¿Por qué el gofre es el símbolo culinario por excelencia de Bélgica?

Crujiente por fuera, esponjoso por dentro y con ese inconfundible aroma que se cuela por las calles adoquinadas: el gofre belga es mucho más que una tentación para los golosos. Es historia, tradición y orgullo nacional en una sola mordida. Bélgica lo ha elevado a símbolo cultural, tanto como la cerveza o el chocolate, y su fama traspasó fronteras hace ya más de medio siglo. Pero ¿cómo un sencillo postre hecho de harina, huevos y mantequilla acabó convertido en emblema de un país entero?

De las ferias medievales a las planchas de hierro

El origen del gofre se remonta a la Edad Media, cuando los panaderos cocinaban una mezcla rudimentaria de harina, agua y miel entre dos planchas de hierro. Aquellos primeros “wafele”, como se les llamaba en flamenco, se preparaban durante las fiestas religiosas y se decoraban con motivos sagrados grabados en la plancha. No eran solo un alimento: eran un símbolo de unión y celebración comunitaria.

Con el paso de los siglos, el gofre se fue sofisticando. A la mezcla se le añadieron huevos, mantequilla y azúcar, y las planchas de hierro evolucionaron en los moldes cuadriculados que hoy conocemos. En cada feria o mercado medieval, el sonido del hierro cerrándose y el aroma a masa cocinándose eran parte del paisaje.

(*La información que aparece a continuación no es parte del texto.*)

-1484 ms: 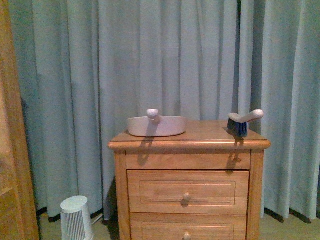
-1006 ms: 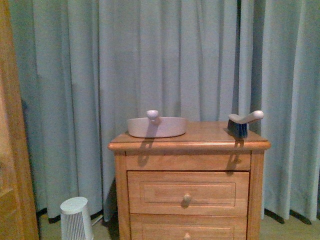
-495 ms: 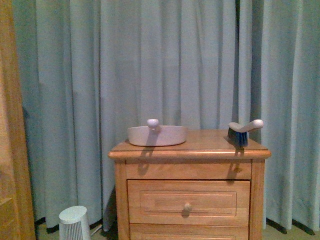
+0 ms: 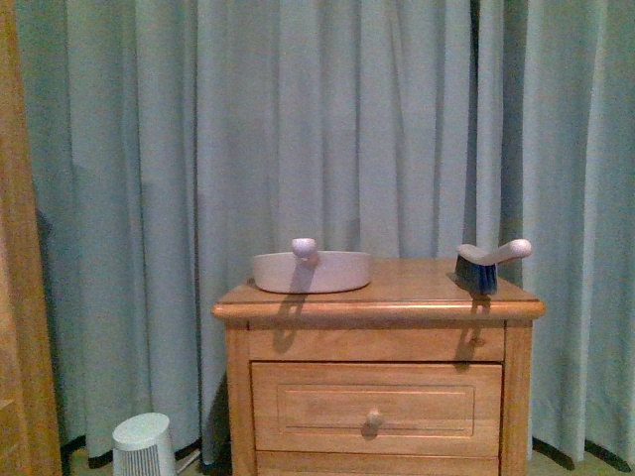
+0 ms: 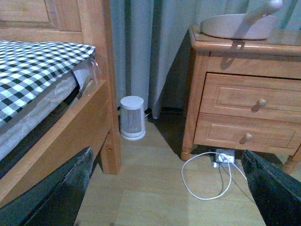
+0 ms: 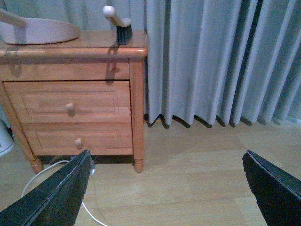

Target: Clean up trash

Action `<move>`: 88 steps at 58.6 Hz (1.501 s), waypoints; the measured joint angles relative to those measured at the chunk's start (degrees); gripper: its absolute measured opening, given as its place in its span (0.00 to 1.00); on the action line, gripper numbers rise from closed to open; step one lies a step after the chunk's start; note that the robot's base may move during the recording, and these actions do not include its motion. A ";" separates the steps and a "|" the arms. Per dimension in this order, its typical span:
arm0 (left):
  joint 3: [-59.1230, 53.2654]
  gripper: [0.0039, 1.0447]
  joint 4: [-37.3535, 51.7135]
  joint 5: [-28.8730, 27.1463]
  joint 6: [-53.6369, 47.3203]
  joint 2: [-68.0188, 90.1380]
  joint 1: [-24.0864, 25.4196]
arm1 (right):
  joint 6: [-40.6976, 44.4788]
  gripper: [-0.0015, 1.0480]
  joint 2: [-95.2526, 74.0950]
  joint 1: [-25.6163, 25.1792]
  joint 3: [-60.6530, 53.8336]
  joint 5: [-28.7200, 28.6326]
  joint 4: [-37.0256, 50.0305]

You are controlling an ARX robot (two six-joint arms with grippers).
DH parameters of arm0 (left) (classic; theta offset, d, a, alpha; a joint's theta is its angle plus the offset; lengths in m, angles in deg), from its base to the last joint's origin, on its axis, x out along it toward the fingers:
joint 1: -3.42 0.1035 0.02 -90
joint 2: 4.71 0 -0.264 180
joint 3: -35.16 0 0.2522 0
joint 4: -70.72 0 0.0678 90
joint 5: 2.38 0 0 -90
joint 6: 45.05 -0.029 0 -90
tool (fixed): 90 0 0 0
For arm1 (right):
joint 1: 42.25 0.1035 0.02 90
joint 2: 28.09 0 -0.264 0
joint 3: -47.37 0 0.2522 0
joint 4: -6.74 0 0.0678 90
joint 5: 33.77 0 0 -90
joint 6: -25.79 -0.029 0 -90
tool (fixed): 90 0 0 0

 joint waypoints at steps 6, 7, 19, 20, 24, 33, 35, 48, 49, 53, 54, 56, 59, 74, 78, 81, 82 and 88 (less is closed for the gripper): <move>0.00 0.93 0.00 0.00 0.00 0.00 0.00 | 0.00 0.93 0.00 0.00 0.00 0.00 0.00; 0.00 0.93 0.00 0.02 0.00 0.00 0.00 | 0.00 0.93 0.00 0.00 0.00 0.00 0.00; 0.00 0.93 0.00 0.02 0.00 0.00 0.00 | 0.00 0.93 0.00 0.00 0.00 0.00 0.00; 0.00 0.93 0.00 0.02 0.00 0.00 0.00 | 0.00 0.93 0.00 0.00 0.00 0.00 0.00; 0.00 0.93 0.00 0.00 0.00 0.00 0.00 | 0.00 0.93 0.00 0.00 0.00 0.00 0.00; 0.00 0.93 -0.02 0.04 0.00 0.00 0.00 | 0.00 0.93 0.00 0.00 0.00 -0.07 0.00; 0.00 0.93 0.00 0.02 0.00 0.00 0.00 | 0.00 0.93 0.00 0.00 0.00 -0.02 0.00; 0.00 0.93 0.00 0.00 0.00 0.00 0.00 | 0.00 0.93 0.00 0.00 0.00 -0.02 0.00; 0.00 0.93 -0.02 0.00 0.00 0.00 0.00 | -0.02 0.93 0.00 0.00 0.00 -0.02 0.00; 0.00 0.93 -0.02 0.00 0.00 0.00 0.00 | 0.00 0.93 0.02 0.00 0.00 0.00 0.00; 0.00 0.93 -0.02 0.00 0.00 0.00 0.00 | 0.00 0.93 0.02 0.00 0.00 0.02 0.00; 0.00 0.93 -0.02 0.02 0.00 0.00 0.00 | 0.00 0.93 0.02 0.00 0.00 -0.04 0.00; 0.00 0.93 -0.02 0.02 0.00 0.00 0.00 | -0.02 0.93 0.02 0.00 0.00 0.00 0.00; 0.00 0.93 0.00 0.02 0.00 0.00 0.00 | -0.02 0.93 0.02 0.00 0.00 -0.02 0.00; 0.00 0.93 0.00 0.02 0.00 0.00 0.00 | 0.00 0.93 0.02 0.00 0.00 0.00 0.00; 0.00 0.93 0.00 0.00 0.00 0.00 0.00 | 0.00 0.93 0.02 0.00 0.00 -0.02 0.00; 0.00 0.93 0.00 0.00 0.00 0.00 0.00 | 0.00 0.93 0.02 0.00 0.00 -0.02 0.02; 0.02 0.93 -0.26 1.31 1.44 0.20 0.33 | 0.00 0.93 0.02 0.00 0.00 0.00 0.00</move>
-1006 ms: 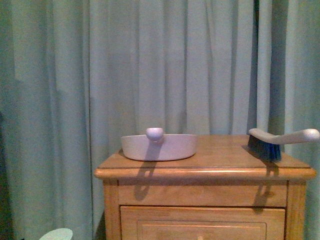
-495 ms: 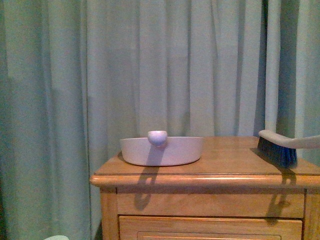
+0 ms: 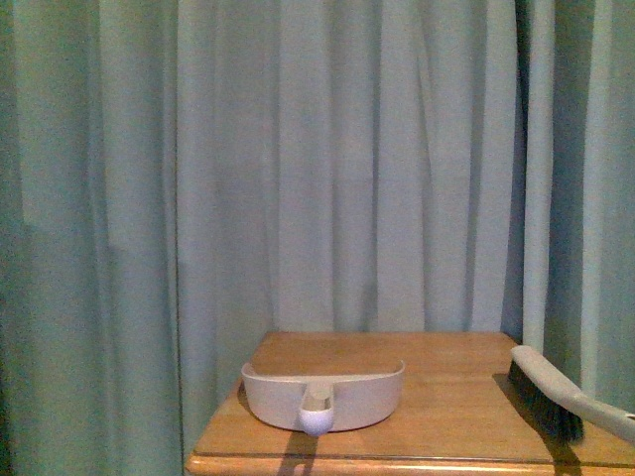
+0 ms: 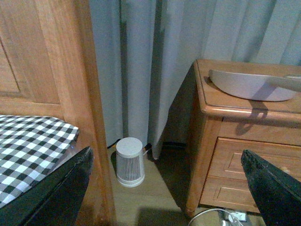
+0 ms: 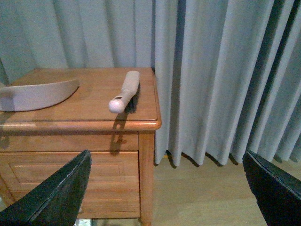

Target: Clean up trash

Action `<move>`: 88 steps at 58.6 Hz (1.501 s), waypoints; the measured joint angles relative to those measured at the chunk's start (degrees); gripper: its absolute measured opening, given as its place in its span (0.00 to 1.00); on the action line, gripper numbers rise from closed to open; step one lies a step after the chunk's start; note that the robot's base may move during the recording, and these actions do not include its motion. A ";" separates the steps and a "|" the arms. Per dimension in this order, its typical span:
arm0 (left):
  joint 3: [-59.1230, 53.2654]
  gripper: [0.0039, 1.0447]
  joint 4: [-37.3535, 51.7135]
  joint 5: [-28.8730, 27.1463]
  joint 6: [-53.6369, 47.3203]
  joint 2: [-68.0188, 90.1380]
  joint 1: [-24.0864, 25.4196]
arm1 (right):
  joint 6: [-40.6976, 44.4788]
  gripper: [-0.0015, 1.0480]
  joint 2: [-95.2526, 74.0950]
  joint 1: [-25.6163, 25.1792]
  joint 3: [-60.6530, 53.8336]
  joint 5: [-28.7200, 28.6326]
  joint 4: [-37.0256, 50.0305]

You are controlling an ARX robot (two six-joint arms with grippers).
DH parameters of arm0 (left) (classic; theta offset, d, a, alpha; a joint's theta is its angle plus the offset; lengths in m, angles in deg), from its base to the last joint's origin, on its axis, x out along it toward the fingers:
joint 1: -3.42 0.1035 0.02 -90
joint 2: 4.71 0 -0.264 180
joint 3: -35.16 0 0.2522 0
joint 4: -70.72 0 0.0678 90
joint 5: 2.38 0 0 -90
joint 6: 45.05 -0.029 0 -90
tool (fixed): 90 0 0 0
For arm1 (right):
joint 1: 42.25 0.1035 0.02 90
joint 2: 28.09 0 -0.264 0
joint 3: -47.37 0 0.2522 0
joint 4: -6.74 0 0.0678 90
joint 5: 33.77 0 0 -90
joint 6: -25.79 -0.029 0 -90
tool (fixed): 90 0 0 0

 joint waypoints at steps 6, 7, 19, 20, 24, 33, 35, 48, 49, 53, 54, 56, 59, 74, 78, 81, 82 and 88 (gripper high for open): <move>0.79 0.93 1.16 6.71 9.22 6.16 1.60 | 0.00 0.93 0.00 0.00 0.00 -0.02 0.00; 1.07 0.93 2.43 7.56 9.75 7.98 1.77 | -0.02 0.93 0.00 0.00 0.00 -0.02 0.00; 18.49 0.93 7.72 11.89 9.81 35.54 2.49 | 0.00 0.93 0.00 0.00 0.00 -0.02 0.00; 20.81 0.93 7.02 11.58 9.42 38.38 2.03 | 0.00 0.93 0.00 0.00 0.00 -0.02 0.00; 29.86 0.93 2.71 9.35 7.76 47.87 -0.15 | 0.00 0.93 0.00 0.00 0.00 -0.02 0.00; 52.72 0.93 -11.02 5.01 2.27 66.64 -8.26 | 0.00 0.93 0.00 0.00 0.00 -0.02 0.00; 57.33 0.93 -13.88 4.00 0.77 70.14 -10.19 | 0.00 0.93 0.00 0.00 0.00 -0.02 0.00; 73.79 0.93 -19.87 -2.93 -1.09 86.31 -19.45 | 0.00 0.93 0.00 0.00 0.00 -0.02 0.00; 74.29 0.93 -19.93 -3.02 -0.87 86.88 -19.82 | 0.00 0.93 0.00 0.00 0.00 -0.02 0.00; 77.66 0.93 -20.39 -4.26 0.61 91.12 -22.64 | 0.00 0.93 0.00 0.00 0.00 0.00 0.00; 78.49 0.93 -20.39 -4.94 0.87 92.19 -23.28 | 0.00 0.93 0.00 0.00 0.00 -0.02 0.00; 80.11 0.93 -20.41 -6.23 1.36 94.31 -24.41 | 0.00 0.93 0.00 0.00 0.00 -0.02 0.00; 82.49 0.93 -20.44 -7.61 2.45 97.61 -25.55 | -0.02 0.93 0.00 0.00 0.00 -0.02 0.00; 92.74 0.93 -21.09 -10.73 5.97 112.15 -26.88 | 0.00 0.93 0.00 0.00 0.00 -0.02 0.00; 93.68 0.93 -21.07 -11.06 6.34 114.42 -26.43 | 0.00 0.93 0.00 0.00 0.00 -0.02 0.00; 94.12 0.93 -21.00 -11.52 6.51 115.97 -26.08 | -0.02 0.93 0.00 0.00 0.00 -0.02 0.00; 94.23 0.93 -20.98 -11.56 6.58 116.30 -26.05 | 0.00 0.93 0.00 0.00 0.00 -0.02 0.00; 95.08 0.93 -20.90 -11.58 6.80 117.87 -26.32 | 0.00 0.93 0.00 0.00 0.00 -0.02 0.00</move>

Bruselas y Lieja: dos ciudades, dos maneras de endulzar el mundo

En Bélgica, hablar de gofres no es hablar de una sola receta, sino de dos grandes familias: el gofre de Bruselas y el gofre de Lieja.

El gofre de Bruselas nació en el siglo XVIII y se distingue por su forma rectangular, su masa ligera y su textura aireada. Se sirve caliente, espolvoreado con azúcar glas, y su perfección reside en la sencillez: crujiente al morder, pero tan suave que casi se derrite en la boca.

El gofre de Lieja, en cambio, es su primo goloso. Más denso, más dulce y con un aroma irresistible a caramelo, nació —según la leyenda— cuando un príncipe-obispo pidió a su cocinero que inventara un postre nuevo. La masa incluye azúcar perlado, que se funde al calor formando ese brillo caramelizado que cruje al morder. Es el rey del “street food” belga: se come con las manos, paseando, sin cubiertos ni protocolo.

Bruselas y Lieja representan dos almas de un mismo país: la elegancia del norte y la calidez del sur. Y ambos comparten algo esencial: una devoción absoluta por la masa perfecta.

De la Expo de Bruselas al sueño americano

El salto internacional del gofre belga llegó en 1958, durante la Exposición Universal de Bruselas, cuando el país lo presentó al mundo como su gran joya dulce. Pero su auténtica conquista global ocurrió en 1964, en la Feria Mundial de Nueva York. Allí, Maurice Vermersch y su esposa trajeron su receta familiar bajo el nombre de “Bel-Gem Waffle” y la sirvieron con fresas y nata montada.

El éxito fue instantáneo. En cuestión de días, el “Belgian waffle” se convirtió en el postre más buscado del evento. Estados Unidos lo adoptó con entusiasmo y, desde entonces, el gofre belga se convirtió en embajador culinario del país, tanto como el chocolate o las patatas fritas.

Aun así, los belgas lo tienen claro: el verdadero gofre, el que huele a mantequilla y se sirve recién hecho, solo se come aquí.

Más que un postre, una tradición viva

Hoy, Bélgica huele a gofre. Desde Malinas a Lieja, de Gante a Brujas, las calles están llenas de puestos que sirven gofres recién salidos de la plancha, cubiertos de azúcar, nata o chocolate caliente. Los turistas los devoran como souvenir gastronómico; los locales los reconocen como una parte más de su identidad.

El gofre no necesita artificios. Es un ejemplo perfecto de cómo algo simple, bien hecho, puede trascender generaciones. Cada cuadrícula dorada es una pequeña obra de ingeniería culinaria: crujiente, dulce, equilibrada.

El gofre belga representa lo que Bélgica mejor sabe hacer: transformar lo cotidiano en arte. Es hospitalidad, tradición y orgullo nacional en una sola receta. Y aunque su historia nació en el hierro y el fuego de una feria medieval, su espíritu sigue tan vivo como siempre.

Porque hay cosas que no cambian: en Bélgica, no importa la edad ni el lugar, siempre hay un momento perfecto para un gofre caliente.